Charles had two sons, Henri de Wendel (1844–1906) and Robert de Wendel (1847–1903).
Henri de Wendel was born on 24 March 1844 in Hayange, and became an engineer and steelmaker.
Lorraine and the de Wendel factories became part of Germany on 1 March 1871.
Henri created Les Petits-Fils de Francois de Wendel et Cie. (PFFW) in 1871 to control the Wendel family's steel operations in Lorraine.
Wendel et Cie controlled the operations in France.
On 4 July 1872 he married Berthe Henriette Marie de Corbel de Vaulserre (1849-1918).
He died on 10 October 1906 in the Château de Vaugien, near Paris.
Charles's second son Robert de Wendel was born on 19 May 1847 and became a steelmaker.
He died on 26 August 1903 after falling from a horse.

Lorraine was annexed by Germany from 1870 to 1918, disrupting the operations.

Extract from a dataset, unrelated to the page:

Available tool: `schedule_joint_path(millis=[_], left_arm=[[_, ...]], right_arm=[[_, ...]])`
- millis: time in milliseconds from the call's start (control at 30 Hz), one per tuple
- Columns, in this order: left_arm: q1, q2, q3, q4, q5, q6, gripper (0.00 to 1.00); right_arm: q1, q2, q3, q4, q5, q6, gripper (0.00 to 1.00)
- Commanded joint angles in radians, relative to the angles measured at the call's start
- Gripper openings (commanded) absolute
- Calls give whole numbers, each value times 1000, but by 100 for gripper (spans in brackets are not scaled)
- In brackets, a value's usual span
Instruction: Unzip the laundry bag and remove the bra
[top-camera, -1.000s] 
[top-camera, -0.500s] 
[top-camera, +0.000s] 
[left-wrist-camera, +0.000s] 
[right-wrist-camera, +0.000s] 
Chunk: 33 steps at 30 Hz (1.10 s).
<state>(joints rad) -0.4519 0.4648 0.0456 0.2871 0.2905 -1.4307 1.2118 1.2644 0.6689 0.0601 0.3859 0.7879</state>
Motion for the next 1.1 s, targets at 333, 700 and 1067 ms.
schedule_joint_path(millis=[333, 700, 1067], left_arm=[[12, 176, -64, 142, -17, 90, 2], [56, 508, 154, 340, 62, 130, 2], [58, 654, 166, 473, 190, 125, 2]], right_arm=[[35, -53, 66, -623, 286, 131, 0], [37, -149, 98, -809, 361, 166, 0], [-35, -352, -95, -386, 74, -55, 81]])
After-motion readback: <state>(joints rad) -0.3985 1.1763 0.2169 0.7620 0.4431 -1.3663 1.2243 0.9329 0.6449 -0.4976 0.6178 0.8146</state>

During this period, Henri de Wendel (1844–1906) acquired the process invented by the British engineers Thomas and Gichrist to produce steel.
Wishing to own a factory in France, the Wendels, associated with the Schneiders and the Seillière bank, founded the Jœuf factory in 1882.

===Final years===
Henri had three sons, François de Wendel (1874–1949), Humbert de Wendel (1876–1954) and Maurice de Wendel (1879–1961).
Henri's three sons were running the company when the enterprise was at its peak before the Second World War began. The Wendels were expelled from Lorraine by the Germans and the factories confiscated. At the end of the war, the industrial situation changed. In 1946, coal mines were nationalised; the last historical great master of forges, François II de Wendel, died in 1949. The company, still directed by the family, suffered, in 1978, the great turmoil that weakened European steel-making and the entire de Wendel empire was nationalised without indemnity.
Whatever remained of the empire was then converted into a successful investment company under Ernest-Antoine Seillière, who later became chairman of MEDEF, the French association of business employers.